» Aim of the task:
Copy nothing before the line that contains "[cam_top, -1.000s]"; from there, transcribe each line exactly through the end of the material, omitting pictures.

» Records:
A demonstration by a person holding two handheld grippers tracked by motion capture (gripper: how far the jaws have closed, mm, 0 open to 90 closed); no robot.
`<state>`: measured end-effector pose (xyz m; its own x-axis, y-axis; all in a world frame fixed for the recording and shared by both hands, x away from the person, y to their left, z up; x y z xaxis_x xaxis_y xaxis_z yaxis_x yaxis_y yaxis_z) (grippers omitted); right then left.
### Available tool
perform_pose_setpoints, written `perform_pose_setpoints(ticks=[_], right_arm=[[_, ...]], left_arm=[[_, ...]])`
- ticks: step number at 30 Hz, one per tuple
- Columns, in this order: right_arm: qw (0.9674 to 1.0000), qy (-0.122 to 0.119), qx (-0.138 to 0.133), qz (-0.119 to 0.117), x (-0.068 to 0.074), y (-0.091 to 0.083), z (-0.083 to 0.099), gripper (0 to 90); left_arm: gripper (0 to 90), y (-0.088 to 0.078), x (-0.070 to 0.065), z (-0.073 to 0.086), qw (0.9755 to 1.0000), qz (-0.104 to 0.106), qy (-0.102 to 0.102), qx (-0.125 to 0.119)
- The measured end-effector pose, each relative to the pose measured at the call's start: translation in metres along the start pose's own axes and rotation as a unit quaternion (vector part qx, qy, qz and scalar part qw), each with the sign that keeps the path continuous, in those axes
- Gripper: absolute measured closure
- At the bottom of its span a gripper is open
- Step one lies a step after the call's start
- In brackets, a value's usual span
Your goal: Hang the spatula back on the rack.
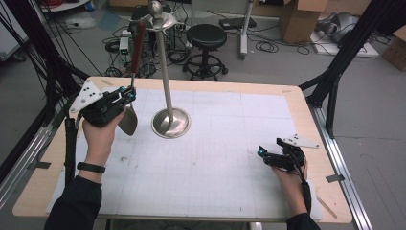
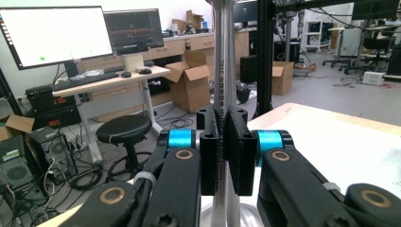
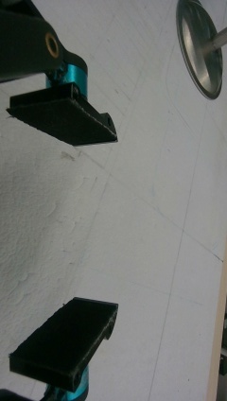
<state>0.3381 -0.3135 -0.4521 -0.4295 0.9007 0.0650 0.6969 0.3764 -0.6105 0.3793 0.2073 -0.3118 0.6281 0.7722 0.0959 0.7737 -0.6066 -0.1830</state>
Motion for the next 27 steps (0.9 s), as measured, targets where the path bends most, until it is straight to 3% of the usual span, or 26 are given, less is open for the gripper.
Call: perform_pose_setpoints(ticks=[14,18,22,27], right_arm=[[1.0,-0.002,0.001,0.0,0.0001,0.0009,0.0002,15.4],[1.0,-0.001,0.002,-0.002,0.0004,0.0014,0.0003,15.4],[1.0,-0.001,0.004,-0.002,0.0006,0.0015,0.0004,15.4],[1.0,-0.003,0.003,-0.001,0.0004,0.0013,0.0003,15.4]], left_arm=[[84.1,0.0045,-0.0002,0.0023,1.0,0.002,-0.001,0.007],[83.5,0.0058,-0.0003,0.0035,0.9998,-0.002,0.0,0.02],[82.7,0.0057,-0.0015,0.0019,0.9999,0.008,-0.001,0.01],[69.7,0.0022,-0.0035,-0.003,0.9999,0.003,-0.004,0.01]])
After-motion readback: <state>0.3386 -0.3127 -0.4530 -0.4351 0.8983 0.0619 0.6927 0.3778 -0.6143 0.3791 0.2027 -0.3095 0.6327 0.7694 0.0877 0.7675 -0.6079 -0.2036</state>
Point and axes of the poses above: each handheld gripper's, and its own axes: y roughly forward along the jaws, z roughly out of its underside, x roughly to its left, the point moved 3 cm from there along y, roughly forward along the jaws, and after that the axes turned 9 degrees about x, right-handed, at the moved point
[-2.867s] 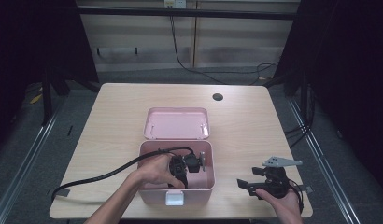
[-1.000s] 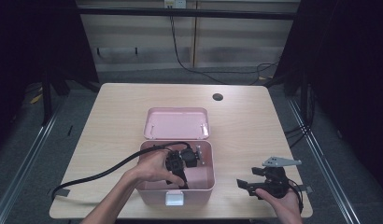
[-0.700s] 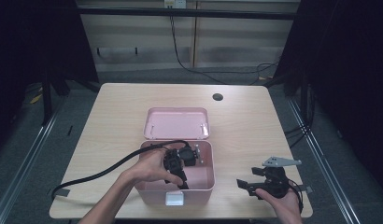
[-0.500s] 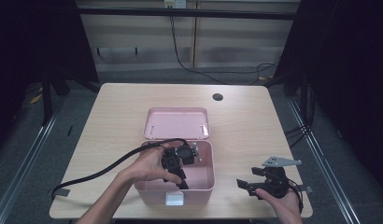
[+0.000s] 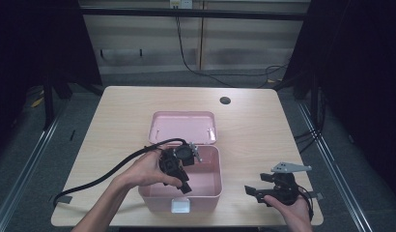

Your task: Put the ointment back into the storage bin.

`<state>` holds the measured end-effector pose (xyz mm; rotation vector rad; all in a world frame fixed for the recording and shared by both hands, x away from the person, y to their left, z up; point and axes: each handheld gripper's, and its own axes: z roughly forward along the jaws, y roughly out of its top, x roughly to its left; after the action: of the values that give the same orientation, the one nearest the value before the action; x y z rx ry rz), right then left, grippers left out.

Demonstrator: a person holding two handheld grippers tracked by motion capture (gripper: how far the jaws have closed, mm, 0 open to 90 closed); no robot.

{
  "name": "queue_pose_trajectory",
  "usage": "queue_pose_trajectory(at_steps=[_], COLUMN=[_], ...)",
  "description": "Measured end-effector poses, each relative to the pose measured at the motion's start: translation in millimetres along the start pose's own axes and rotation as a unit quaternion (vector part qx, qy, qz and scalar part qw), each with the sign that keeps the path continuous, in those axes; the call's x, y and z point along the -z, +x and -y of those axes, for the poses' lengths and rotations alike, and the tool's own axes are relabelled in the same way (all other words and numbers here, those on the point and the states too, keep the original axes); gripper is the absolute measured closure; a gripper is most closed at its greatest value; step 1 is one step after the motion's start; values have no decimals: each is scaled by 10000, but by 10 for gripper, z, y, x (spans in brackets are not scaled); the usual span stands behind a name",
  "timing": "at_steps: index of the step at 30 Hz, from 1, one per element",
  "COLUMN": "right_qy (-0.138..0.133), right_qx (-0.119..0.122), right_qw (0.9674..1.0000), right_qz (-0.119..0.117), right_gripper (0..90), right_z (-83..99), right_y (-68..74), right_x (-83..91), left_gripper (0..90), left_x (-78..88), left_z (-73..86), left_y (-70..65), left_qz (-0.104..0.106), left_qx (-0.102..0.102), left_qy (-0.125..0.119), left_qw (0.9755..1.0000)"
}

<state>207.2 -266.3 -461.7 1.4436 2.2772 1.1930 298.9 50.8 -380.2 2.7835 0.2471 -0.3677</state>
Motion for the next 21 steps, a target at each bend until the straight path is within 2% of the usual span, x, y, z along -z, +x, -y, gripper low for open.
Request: queue_pose_trajectory(at_steps=[12, 17, 21], right_qy=[-9, 3, -8], right_qx=[5, -3, 13], right_qw=[10000, 10000, 10000], right_qz=[-4, -16, -3], right_gripper=[161, 161, 161], right_z=[1, -1, 1], right_y=[-2, 0, -1], right_x=[-1, -1, -1], left_gripper=[568, 568, 568], left_x=[101, 157, 208], left_z=[38, 58, 82], left_y=[-67, -83, -97], left_qz=[-62, -101, -131], left_qx=[-76, -14, -42], left_qy=[-51, -117, -149], left_qw=[9999, 9999, 9998])
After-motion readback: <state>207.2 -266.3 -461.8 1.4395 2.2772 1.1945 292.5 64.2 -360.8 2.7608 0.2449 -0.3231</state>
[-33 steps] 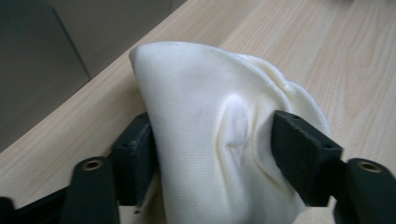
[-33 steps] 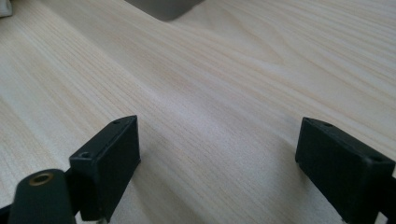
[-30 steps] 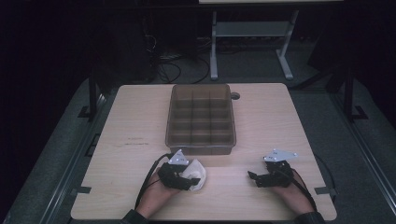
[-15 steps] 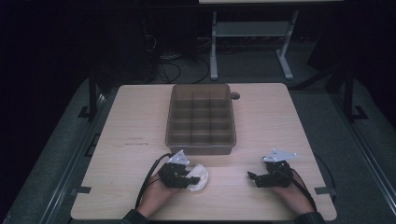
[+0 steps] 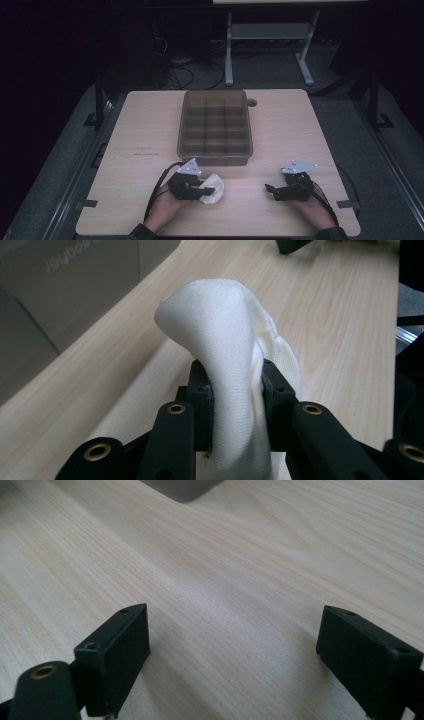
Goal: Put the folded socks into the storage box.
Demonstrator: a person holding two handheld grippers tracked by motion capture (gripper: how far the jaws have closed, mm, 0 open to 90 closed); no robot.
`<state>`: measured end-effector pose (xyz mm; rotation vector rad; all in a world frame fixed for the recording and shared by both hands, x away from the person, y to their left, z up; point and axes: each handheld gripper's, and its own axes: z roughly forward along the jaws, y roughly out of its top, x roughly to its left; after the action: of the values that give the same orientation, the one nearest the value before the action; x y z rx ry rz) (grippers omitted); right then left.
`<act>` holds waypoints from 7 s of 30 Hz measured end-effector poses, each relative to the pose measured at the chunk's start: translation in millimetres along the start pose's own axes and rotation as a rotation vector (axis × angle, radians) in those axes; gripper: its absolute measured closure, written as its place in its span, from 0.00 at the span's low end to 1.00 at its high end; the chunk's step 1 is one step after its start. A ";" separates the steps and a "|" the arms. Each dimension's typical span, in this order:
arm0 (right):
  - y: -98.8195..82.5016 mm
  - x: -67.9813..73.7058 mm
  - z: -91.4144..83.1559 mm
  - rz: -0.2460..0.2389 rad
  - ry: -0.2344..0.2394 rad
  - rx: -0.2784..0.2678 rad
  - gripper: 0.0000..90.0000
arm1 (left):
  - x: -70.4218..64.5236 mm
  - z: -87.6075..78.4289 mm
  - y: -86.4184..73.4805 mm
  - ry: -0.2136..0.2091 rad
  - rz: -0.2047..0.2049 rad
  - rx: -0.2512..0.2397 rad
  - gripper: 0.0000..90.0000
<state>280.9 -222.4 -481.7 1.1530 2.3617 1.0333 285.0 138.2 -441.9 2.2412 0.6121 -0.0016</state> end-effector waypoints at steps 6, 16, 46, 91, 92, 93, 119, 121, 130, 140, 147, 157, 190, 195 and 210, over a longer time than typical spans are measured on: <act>0.0 0.0 0.0 0.000 0.000 0.000 0.14 | 1.1 -6.4 6.5 0.003 0.003 -0.018 0.80; 0.0 0.0 0.0 0.000 0.000 0.000 0.14 | 1.3 -9.9 16.4 -0.012 0.025 -0.032 0.80; 0.1 0.5 -0.1 0.008 0.001 0.000 0.14 | 32.8 -27.0 44.5 0.021 0.055 -0.069 0.80; 0.0 0.2 0.0 0.003 0.000 0.001 0.14 | 83.5 -22.3 101.4 0.069 0.104 -0.093 0.80; 0.0 0.2 -0.1 0.004 0.000 0.001 0.14 | 84.5 -22.2 102.4 0.069 0.103 -0.094 0.80; 0.0 0.2 -0.1 0.004 0.000 0.001 0.14 | 86.3 -21.9 104.0 0.068 0.102 -0.096 0.80; 0.2 0.4 0.1 0.006 0.002 -0.001 0.14 | 109.2 20.1 119.2 0.136 0.042 -0.002 0.80; 0.2 0.3 0.1 0.006 0.001 -0.001 0.14 | 109.2 23.9 120.4 0.152 0.046 0.019 0.80; 0.1 0.4 0.0 0.007 0.001 -0.001 0.14 | 112.3 36.1 118.2 0.177 0.008 0.050 0.80; 0.1 0.4 0.0 0.007 0.001 0.000 0.14 | 114.5 44.3 119.7 0.197 -0.004 0.108 0.80; 0.0 0.2 0.0 0.003 -0.001 0.001 0.14 | 114.8 55.8 120.2 0.232 0.008 0.174 0.80; 0.1 0.5 0.0 0.008 0.001 0.000 0.14 | 118.6 63.8 117.8 0.225 -0.011 0.206 0.81; 0.1 0.6 0.0 0.009 0.002 -0.001 0.14 | 118.0 56.2 121.0 0.231 -0.021 0.189 0.63; 0.1 0.2 0.0 0.004 -0.001 0.001 0.14 | 114.5 46.9 124.2 0.218 -0.021 0.162 0.62; 0.2 0.6 -0.1 0.009 0.002 0.000 0.14 | 111.9 29.9 147.7 0.207 -0.009 0.024 0.86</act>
<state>280.6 -221.9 -481.5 1.1642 2.3600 1.0374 452.8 81.3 -380.0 2.2787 0.7357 0.2221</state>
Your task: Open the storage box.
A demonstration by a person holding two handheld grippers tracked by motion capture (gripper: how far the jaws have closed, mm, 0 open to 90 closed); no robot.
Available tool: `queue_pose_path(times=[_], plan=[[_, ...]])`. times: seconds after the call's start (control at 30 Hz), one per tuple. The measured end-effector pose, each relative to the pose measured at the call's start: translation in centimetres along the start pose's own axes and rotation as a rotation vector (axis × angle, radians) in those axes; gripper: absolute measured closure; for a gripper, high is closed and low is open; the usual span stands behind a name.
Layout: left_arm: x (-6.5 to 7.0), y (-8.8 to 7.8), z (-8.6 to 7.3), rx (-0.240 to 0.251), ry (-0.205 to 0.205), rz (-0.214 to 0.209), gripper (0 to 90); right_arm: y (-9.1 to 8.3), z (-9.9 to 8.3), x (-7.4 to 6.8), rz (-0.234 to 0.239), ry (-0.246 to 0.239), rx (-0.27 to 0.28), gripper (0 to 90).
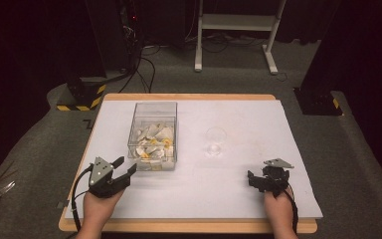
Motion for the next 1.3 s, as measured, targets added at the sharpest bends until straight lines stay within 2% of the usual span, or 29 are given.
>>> queue_pose_path(times=[0.1,0.17,0.27,0.4,0.53,0.7,1.0,1.3], plan=[[-0.8,0.2,0.5,0.009,-0.033,0.003,53.5,0.0,0.0,0.0,0.000,0.000,0.000,10.5],[-1.0,0.4,0.6,0.008,-0.038,0.006,54.4,0.0,0.0,0.0,0.000,0.000,0.000,10.5],[-1.9,1.2,1.0,-0.005,-0.050,0.018,49.8,0.0,0.0,0.0,0.001,-0.001,0.000,10.5],[-2.7,2.1,1.5,0.002,-0.076,0.031,43.3,0.0,0.0,0.0,0.001,-0.001,0.000,10.5],[-3.1,3.3,1.3,-0.027,-0.064,0.043,42.4,0.0,0.0,0.0,0.001,0.000,0.000,10.5],[-3.0,4.3,1.0,-0.051,-0.060,0.048,42.0,0.0,0.0,0.0,0.001,-0.001,0.000,10.5],[-3.1,5.3,0.9,-0.062,-0.068,0.065,42.0,0.0,0.0,0.0,0.000,0.000,0.000,10.6],[-3.2,5.5,0.8,-0.060,-0.062,0.060,41.3,0.0,0.0,0.0,0.000,0.000,0.000,10.5]])
Point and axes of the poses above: each handheld gripper's, and its own axes: y roughly forward along the jaws, z roughly out of its top, x roughly to its right, the point moved 7 cm from there along y, roughly forward along the jaws, and after that the axes turned 4 degrees about z, right-handed, at the moved point
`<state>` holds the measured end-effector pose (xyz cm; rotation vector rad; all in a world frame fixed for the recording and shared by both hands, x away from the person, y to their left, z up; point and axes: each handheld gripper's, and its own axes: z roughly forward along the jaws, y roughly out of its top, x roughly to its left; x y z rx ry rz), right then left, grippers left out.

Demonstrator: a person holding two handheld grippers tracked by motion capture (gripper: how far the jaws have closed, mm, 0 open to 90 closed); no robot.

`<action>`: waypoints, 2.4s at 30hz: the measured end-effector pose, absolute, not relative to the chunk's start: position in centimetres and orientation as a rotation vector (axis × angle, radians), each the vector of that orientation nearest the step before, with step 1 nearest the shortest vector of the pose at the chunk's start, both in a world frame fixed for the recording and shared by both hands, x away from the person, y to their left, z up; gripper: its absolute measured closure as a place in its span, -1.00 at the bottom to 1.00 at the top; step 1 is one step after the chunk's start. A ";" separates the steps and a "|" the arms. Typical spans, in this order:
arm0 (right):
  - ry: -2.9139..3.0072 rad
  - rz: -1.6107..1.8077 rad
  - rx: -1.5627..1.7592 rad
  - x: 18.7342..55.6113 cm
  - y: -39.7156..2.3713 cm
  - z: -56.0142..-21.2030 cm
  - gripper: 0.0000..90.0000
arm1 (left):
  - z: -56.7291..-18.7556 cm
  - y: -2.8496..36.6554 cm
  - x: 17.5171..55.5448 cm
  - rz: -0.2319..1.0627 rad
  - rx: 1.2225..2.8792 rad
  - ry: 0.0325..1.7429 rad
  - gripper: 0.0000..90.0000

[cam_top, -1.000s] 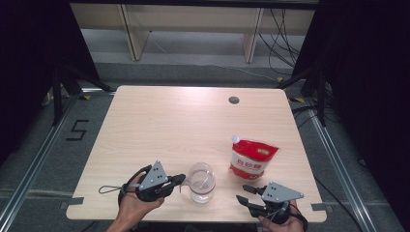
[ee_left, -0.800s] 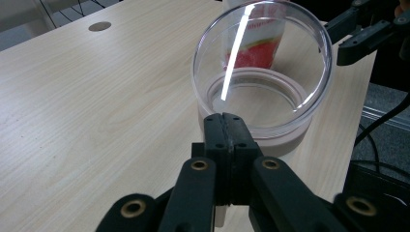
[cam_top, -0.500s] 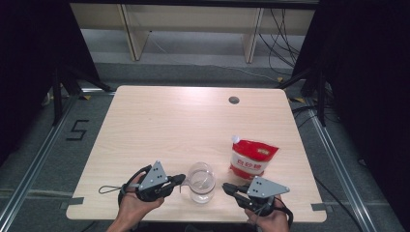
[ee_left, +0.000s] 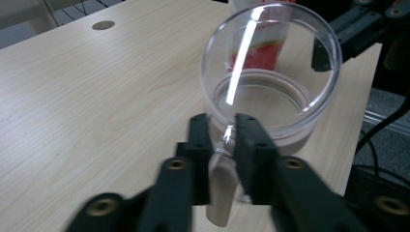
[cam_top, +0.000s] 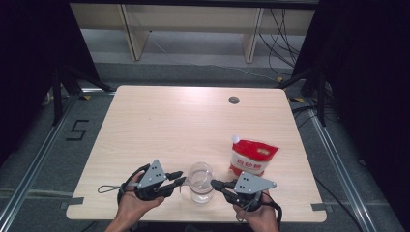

» Completed task:
[cam_top, -1.000s] 
[ee_left, -0.800s] 
[cam_top, -0.500s] 
[ee_left, +0.000s] 
[cam_top, +0.000s] 

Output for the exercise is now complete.